Władysławów: Potrącił rowerzystkę i uciekł. Zatrzymany miał 3 promile
W dniu 1 lutego doszło do groźnego wypadku na trasie z Turku do Władysławowa. Do szpitala trafiła z poważnymi obrażeniami ciała – m.in. z urazem czaszki – rowerzystka, w którą uderzyło auto osobowe. Wiele wskazuje na to, że kierowcą Mazdy był mający w swym organizmie 3 promile 38-latek, który został zatrzymany, ale dokładne przyczyny wypadku jeszcze nie zostały wyjaśnione.

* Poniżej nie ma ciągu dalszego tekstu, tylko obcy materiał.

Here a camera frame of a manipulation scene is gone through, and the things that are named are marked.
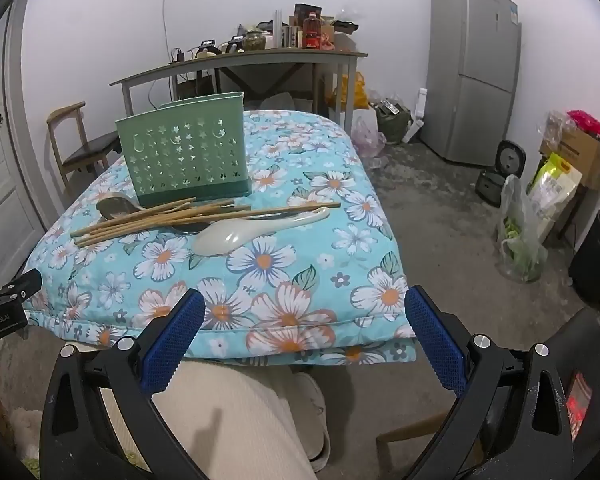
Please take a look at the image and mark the wooden chair black seat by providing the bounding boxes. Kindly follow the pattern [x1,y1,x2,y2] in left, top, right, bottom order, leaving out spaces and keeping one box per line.
[47,101,124,196]
[376,306,600,480]

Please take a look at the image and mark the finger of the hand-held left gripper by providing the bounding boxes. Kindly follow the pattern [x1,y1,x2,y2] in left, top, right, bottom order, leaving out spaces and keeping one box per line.
[0,268,44,311]

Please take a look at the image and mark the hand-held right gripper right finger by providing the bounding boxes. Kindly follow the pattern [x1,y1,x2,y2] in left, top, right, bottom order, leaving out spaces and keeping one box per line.
[404,285,576,480]

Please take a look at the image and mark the red cooking oil bottle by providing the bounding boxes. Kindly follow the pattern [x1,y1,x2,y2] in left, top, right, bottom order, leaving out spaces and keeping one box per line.
[302,12,323,50]

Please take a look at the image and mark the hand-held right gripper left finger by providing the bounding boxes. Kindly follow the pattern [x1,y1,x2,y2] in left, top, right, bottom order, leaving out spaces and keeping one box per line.
[39,288,207,480]

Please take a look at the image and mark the translucent pinkish plastic bag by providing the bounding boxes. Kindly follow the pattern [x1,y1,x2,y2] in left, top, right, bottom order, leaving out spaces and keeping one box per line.
[350,116,387,157]

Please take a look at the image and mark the grey metal-framed table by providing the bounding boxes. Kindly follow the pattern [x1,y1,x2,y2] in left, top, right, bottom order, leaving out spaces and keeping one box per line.
[109,49,369,134]

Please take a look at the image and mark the green perforated utensil holder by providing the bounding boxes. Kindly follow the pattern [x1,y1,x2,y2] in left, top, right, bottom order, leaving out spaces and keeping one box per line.
[115,91,253,209]

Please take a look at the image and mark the brown cardboard box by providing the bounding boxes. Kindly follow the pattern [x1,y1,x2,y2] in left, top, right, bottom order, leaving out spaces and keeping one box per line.
[539,124,600,189]

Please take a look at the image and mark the clear bag of vegetables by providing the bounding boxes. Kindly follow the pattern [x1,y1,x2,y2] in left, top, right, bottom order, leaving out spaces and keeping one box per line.
[497,175,549,283]

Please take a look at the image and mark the bundle of wooden chopsticks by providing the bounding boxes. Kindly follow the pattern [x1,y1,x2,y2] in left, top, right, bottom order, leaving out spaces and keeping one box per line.
[70,197,342,249]

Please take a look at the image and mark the person's leg cream trousers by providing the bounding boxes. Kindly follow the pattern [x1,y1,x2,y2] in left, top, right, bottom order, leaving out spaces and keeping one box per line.
[102,345,331,480]

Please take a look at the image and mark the dark green bag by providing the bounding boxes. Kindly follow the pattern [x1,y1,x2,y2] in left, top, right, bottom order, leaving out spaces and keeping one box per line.
[369,99,412,144]

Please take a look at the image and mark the floral turquoise blanket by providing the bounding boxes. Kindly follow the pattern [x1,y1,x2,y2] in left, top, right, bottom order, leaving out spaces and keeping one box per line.
[22,109,418,366]

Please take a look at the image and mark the white panelled door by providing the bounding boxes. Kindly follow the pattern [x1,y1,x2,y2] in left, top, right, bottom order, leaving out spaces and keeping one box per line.
[0,5,48,273]

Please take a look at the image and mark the yellow-green sack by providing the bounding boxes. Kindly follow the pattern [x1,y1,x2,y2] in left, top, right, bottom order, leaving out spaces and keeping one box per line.
[526,152,584,246]

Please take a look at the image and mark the pink plastic bag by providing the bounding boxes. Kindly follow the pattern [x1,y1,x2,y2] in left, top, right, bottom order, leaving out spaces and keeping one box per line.
[566,109,600,156]

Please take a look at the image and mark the white plastic object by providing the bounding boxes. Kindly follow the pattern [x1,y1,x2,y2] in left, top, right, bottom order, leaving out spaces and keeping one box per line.
[402,87,429,144]

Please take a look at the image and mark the black trash bin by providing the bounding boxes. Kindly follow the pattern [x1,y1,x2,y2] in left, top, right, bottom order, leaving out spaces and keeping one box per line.
[568,208,600,307]

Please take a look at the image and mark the silver refrigerator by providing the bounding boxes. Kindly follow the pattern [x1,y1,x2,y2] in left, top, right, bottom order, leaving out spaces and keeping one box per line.
[419,0,523,167]

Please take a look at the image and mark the yellow plastic bag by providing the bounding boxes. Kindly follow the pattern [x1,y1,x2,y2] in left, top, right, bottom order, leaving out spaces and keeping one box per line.
[332,72,370,110]

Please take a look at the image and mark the clutter of bottles and jars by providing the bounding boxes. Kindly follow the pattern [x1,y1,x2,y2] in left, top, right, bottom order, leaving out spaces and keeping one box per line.
[274,3,362,51]

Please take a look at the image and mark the white ceramic spoon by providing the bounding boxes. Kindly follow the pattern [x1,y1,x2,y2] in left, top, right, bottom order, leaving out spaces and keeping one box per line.
[194,206,331,256]

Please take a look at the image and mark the black rice cooker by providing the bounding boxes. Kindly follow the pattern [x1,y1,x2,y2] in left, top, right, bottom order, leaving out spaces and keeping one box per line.
[475,140,529,207]

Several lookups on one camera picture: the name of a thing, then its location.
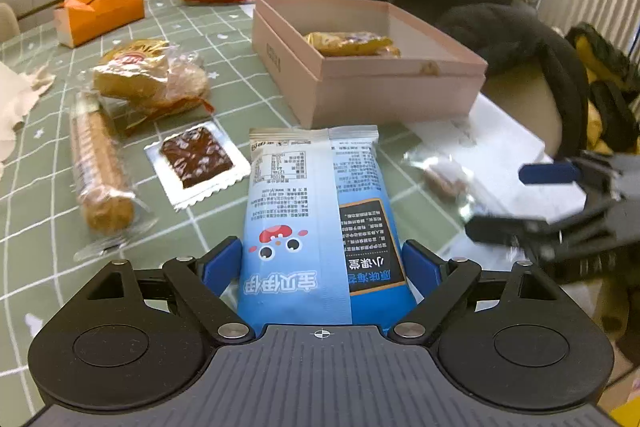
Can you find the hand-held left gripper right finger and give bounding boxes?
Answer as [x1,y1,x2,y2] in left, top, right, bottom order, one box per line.
[388,240,564,340]

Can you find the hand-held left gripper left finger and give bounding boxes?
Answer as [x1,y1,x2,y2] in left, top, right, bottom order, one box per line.
[82,236,256,341]

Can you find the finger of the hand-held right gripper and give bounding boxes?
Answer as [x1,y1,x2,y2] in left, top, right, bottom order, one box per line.
[518,156,619,193]
[464,215,566,253]

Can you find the small clear snack packet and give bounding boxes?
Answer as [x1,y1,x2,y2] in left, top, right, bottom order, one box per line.
[402,145,476,208]

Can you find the blue snack packet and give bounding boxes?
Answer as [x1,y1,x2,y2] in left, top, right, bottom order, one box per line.
[237,125,419,334]

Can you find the pink cardboard box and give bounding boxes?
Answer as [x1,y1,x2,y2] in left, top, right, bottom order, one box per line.
[251,0,489,130]

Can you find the yellow snack packet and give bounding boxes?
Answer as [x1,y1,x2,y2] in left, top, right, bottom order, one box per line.
[303,30,397,58]

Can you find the green checked tablecloth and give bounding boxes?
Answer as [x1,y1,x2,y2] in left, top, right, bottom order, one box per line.
[0,0,482,410]

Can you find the beige chair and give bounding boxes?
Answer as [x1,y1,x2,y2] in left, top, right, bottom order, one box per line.
[479,66,562,158]
[0,3,21,44]

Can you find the brown square snack packet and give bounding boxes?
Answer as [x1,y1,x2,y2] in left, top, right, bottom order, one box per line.
[144,121,252,212]

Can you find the yellow black jacket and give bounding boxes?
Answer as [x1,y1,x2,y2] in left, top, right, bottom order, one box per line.
[565,22,640,158]

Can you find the cookie roll packet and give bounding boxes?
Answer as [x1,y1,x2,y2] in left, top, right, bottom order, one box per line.
[67,91,160,264]

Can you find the wrapped bread pile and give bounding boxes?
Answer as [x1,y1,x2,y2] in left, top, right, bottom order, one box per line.
[122,51,216,134]

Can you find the clear wrapped bread packet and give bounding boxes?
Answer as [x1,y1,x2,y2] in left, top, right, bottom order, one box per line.
[92,39,174,106]

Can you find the crumpled white tissue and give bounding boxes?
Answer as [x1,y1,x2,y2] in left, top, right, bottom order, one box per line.
[0,60,57,180]

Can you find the orange tissue box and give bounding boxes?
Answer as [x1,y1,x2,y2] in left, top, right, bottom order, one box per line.
[53,0,146,49]

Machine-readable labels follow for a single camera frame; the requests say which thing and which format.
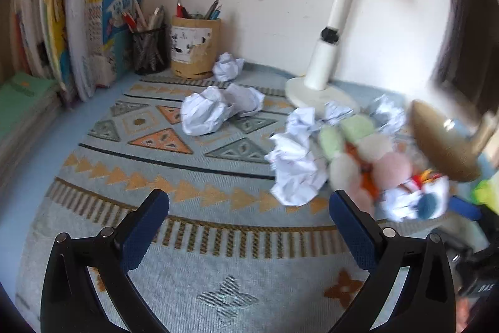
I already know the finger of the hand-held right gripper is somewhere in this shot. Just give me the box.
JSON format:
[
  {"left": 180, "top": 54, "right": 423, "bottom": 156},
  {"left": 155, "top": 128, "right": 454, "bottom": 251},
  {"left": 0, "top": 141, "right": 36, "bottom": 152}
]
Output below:
[{"left": 448, "top": 198, "right": 482, "bottom": 221}]

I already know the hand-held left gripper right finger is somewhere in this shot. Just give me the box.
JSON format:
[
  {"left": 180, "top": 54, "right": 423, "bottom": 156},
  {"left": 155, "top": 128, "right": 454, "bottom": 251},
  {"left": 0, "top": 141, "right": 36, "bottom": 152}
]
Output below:
[{"left": 328, "top": 190, "right": 458, "bottom": 333}]

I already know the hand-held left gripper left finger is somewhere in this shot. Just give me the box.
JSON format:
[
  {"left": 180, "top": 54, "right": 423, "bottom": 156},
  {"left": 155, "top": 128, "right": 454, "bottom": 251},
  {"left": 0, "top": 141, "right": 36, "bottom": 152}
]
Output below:
[{"left": 40, "top": 189, "right": 170, "bottom": 333}]

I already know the brown woven basket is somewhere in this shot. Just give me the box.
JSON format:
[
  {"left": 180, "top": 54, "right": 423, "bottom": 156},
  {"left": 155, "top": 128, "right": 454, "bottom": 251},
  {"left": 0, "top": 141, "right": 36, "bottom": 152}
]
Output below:
[{"left": 411, "top": 99, "right": 497, "bottom": 182}]

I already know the pastel pompom plush toy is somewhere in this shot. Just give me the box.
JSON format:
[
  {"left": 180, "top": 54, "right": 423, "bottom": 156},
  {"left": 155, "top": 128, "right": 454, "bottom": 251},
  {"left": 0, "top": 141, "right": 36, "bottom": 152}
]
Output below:
[{"left": 317, "top": 115, "right": 453, "bottom": 222}]

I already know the lime green packet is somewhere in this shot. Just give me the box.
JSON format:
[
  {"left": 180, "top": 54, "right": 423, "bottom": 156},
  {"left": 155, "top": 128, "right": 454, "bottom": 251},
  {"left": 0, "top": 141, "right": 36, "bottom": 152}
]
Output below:
[{"left": 473, "top": 179, "right": 499, "bottom": 208}]

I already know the patterned woven mat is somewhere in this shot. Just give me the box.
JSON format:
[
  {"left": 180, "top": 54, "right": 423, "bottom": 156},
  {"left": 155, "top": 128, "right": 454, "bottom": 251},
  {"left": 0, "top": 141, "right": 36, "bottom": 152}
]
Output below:
[{"left": 16, "top": 60, "right": 499, "bottom": 333}]

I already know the stack of green books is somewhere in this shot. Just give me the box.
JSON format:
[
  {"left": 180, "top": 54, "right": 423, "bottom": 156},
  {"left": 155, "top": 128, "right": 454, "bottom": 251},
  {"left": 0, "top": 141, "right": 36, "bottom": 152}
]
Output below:
[{"left": 0, "top": 71, "right": 63, "bottom": 166}]

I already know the white desk lamp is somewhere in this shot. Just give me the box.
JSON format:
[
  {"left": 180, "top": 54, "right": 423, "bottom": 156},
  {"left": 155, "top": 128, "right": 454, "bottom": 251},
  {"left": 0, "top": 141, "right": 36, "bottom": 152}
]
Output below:
[{"left": 284, "top": 0, "right": 441, "bottom": 114}]

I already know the black monitor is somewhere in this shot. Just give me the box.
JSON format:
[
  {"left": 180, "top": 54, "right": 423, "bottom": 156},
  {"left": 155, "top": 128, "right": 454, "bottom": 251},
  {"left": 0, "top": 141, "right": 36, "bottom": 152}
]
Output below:
[{"left": 437, "top": 0, "right": 499, "bottom": 111}]

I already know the black mesh pen holder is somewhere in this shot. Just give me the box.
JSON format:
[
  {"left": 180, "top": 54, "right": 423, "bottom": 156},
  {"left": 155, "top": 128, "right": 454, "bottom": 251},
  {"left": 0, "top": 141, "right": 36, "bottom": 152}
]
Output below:
[{"left": 130, "top": 25, "right": 169, "bottom": 75}]

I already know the tan cardboard pen holder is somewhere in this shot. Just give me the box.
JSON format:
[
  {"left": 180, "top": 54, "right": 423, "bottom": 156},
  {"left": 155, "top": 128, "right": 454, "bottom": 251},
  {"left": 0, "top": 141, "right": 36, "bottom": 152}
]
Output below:
[{"left": 170, "top": 15, "right": 221, "bottom": 80}]

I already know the row of upright books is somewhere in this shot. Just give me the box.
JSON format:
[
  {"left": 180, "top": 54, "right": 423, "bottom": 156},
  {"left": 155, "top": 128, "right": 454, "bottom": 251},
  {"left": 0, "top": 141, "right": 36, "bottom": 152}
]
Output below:
[{"left": 12, "top": 0, "right": 145, "bottom": 103}]

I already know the bunch of pens and pencils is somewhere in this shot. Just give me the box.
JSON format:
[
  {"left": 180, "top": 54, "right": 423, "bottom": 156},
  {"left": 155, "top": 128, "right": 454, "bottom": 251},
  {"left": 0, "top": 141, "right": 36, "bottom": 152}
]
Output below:
[
  {"left": 175, "top": 0, "right": 223, "bottom": 21},
  {"left": 121, "top": 0, "right": 166, "bottom": 33}
]

Zatrzymane osoby muszą wytrzeźwiec i złożyć zeznania.
O sprawie informowaliśmy tuż po zdarzeniu. Nieznany sprawca, kierujący pojazdem marki Mazda, potrącił rowerzystkę i uciekł z miejsca wypadku. Świadkowie zdarzenia mówili o tym, że potrącenie było tak silne, że po uderzeniu kobieta przeleciała kilka metrów. Doszło nawet do próby zatrzymania obywatelskiego, jednak sprawca zdołał uciec. Na miejscu pojawili się funkcjonariusze PSP Turek oraz ochotnicy z OSP Władysławów. Kobieta została zabrana do szpitala.
Działania policjantów przyniosły oczekiwane efekty. Mundurowi wiedzieli, w którą stronę oddaliło się auto, więc pozwoliło to na sprawniejsze poszukiwania. Widok samochodu musiał zresztą zwrócić uwagę niejednej osoby. Z ustaleń funkcjonariuszy wynika, że w czasie wypadku rower wbił się częściowo w przednią szybę auta i jego kierowca uciekał przez kilka kilometrów właśnie z rowerem na masce.
Koniec końców stróże prawa odnaleźli uszkodzoną Mazdę 323 w kompleksie leśnym nieopodal Polichna. Mundurowi zatrzymali 38-letniego mieszkańca Władysławowa, który miał w sobie 3 promile alkoholu, zatrzymana została także pijana kobieta, która prawdopodobnie była pasażerką Mazdy. Obie osoby trafiły na Komendę.
Dokładny przzebieg wypadku jeszcze nie zostały ustalony. Zatrzymane osoby muszą wytrzeźwiec i złożyć zeznania.